• WORK TASK: Print exactly the lines of the listing below from the one containing "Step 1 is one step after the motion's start" through the final line, both included, and no pictures.

• SOURCE DATA:

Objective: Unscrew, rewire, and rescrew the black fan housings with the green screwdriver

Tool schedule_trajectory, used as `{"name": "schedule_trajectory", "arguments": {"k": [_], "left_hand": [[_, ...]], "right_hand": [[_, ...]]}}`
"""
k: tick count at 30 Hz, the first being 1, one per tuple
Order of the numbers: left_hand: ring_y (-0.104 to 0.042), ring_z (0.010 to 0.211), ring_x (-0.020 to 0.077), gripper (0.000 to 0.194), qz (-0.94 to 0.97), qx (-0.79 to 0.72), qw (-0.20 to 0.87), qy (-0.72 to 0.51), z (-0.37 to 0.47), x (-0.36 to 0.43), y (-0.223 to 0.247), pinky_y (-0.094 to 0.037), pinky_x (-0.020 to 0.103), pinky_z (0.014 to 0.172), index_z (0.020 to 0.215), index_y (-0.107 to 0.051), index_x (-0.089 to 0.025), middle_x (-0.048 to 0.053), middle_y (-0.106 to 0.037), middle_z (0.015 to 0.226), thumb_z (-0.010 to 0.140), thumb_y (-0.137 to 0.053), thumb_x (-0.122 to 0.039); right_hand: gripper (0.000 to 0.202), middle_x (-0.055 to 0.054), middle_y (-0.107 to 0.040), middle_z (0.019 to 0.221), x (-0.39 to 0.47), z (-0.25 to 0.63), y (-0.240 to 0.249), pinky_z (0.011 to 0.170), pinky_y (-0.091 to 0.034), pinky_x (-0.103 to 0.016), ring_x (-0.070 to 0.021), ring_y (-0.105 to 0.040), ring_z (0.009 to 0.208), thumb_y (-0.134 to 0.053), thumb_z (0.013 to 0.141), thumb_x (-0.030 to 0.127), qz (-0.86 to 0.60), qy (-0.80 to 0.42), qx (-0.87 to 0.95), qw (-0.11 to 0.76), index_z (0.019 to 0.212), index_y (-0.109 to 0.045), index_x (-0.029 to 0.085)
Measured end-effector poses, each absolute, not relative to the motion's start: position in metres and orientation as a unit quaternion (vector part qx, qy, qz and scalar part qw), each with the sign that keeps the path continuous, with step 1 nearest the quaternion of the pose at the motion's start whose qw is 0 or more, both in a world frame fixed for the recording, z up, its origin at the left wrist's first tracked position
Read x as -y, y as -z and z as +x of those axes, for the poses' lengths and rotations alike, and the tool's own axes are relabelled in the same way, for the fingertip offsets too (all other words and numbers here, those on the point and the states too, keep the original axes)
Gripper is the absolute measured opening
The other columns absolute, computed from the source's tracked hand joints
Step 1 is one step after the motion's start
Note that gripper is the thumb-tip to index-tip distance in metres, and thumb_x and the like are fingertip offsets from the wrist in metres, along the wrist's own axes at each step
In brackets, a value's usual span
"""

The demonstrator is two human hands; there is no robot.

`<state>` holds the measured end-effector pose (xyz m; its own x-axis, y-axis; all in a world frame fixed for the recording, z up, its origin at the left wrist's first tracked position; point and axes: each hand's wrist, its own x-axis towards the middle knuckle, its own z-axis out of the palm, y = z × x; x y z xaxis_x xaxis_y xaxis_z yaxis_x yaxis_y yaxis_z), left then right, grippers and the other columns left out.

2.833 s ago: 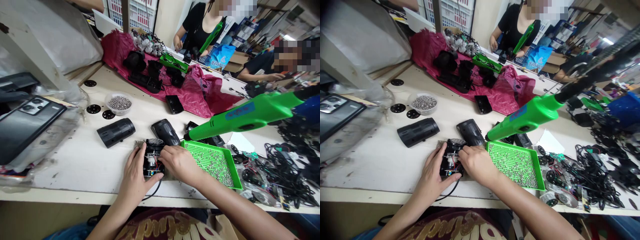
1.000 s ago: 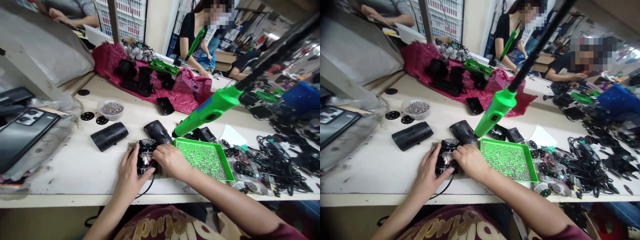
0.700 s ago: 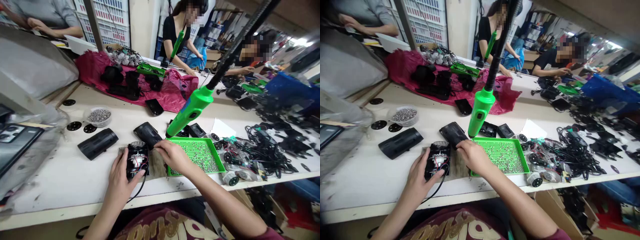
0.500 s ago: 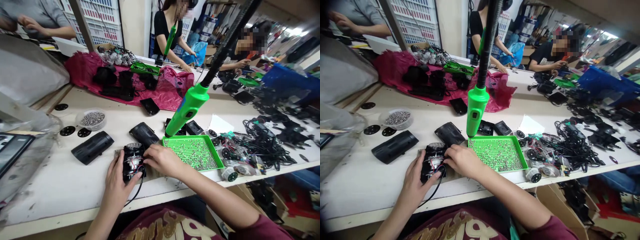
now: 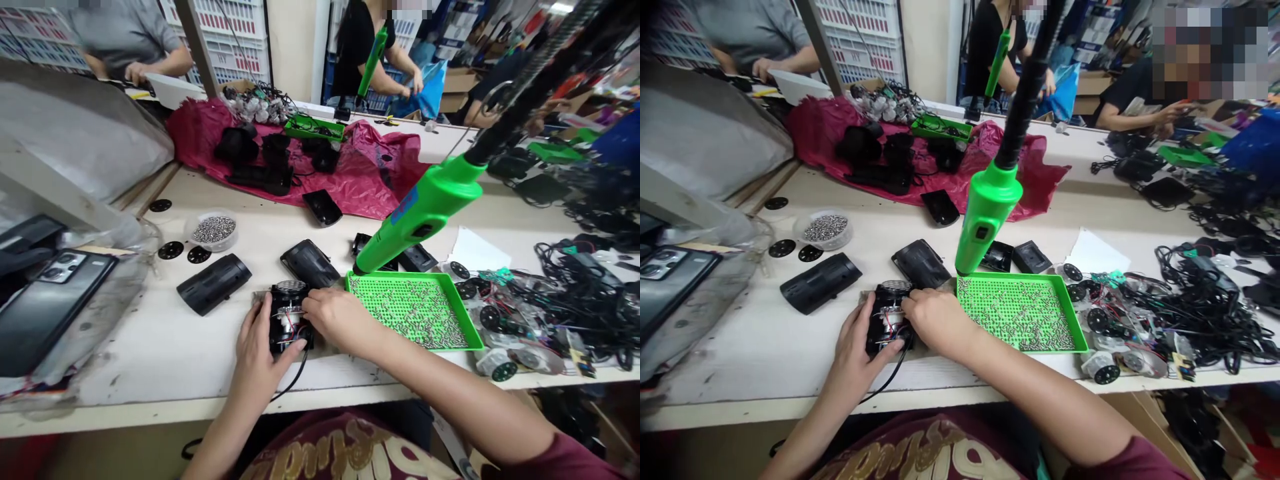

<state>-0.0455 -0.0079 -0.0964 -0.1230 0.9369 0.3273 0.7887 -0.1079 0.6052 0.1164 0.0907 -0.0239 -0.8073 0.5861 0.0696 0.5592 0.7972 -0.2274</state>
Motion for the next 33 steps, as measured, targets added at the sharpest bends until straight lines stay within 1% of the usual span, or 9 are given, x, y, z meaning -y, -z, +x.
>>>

• SOLUTION BELOW:
Step 1 is one step after the motion's start
Note that gripper is the thumb-tip to index-tip distance in metres, and thumb_x and the like are fingertip offsets from the wrist in metres, along the wrist's own axes at each step
In brackets, a value's usual span
"""

The demonstrator is two human hands; there is no robot.

`<state>` holds the measured end-effector pose (xyz m; its own x-axis, y-axis; all in a world frame fixed for the recording, z up, its origin at the left wrist's first tracked position; point and axes: each hand's wrist, its own x-axis towards the middle knuckle, its own z-axis out of the palm, y = z × x; x y z xaxis_x xaxis_y xaxis_z yaxis_x yaxis_y yaxis_z), left then right, grippers and the other columns left out.

2.833 s ago: 
1.000 s ago: 
0.700 s ago: 
0.500 s ago: 
now: 

<state>-0.0455 -0.0079 -0.0964 -0.1230 0.9369 0.3273 0.7887 -0.1079 0.6052 0.1164 0.0907 -0.0239 -0.8073 0.5861 0.0696 0.5592 0.7972 -0.2274</state>
Motion for the next 33 steps, as measured, targets added at the sharpest bends until straight lines stay within 1% of the usual span, or 9 are given, x, y, z meaning -y, -z, +x.
>>>

The exercise is done; no more work remains.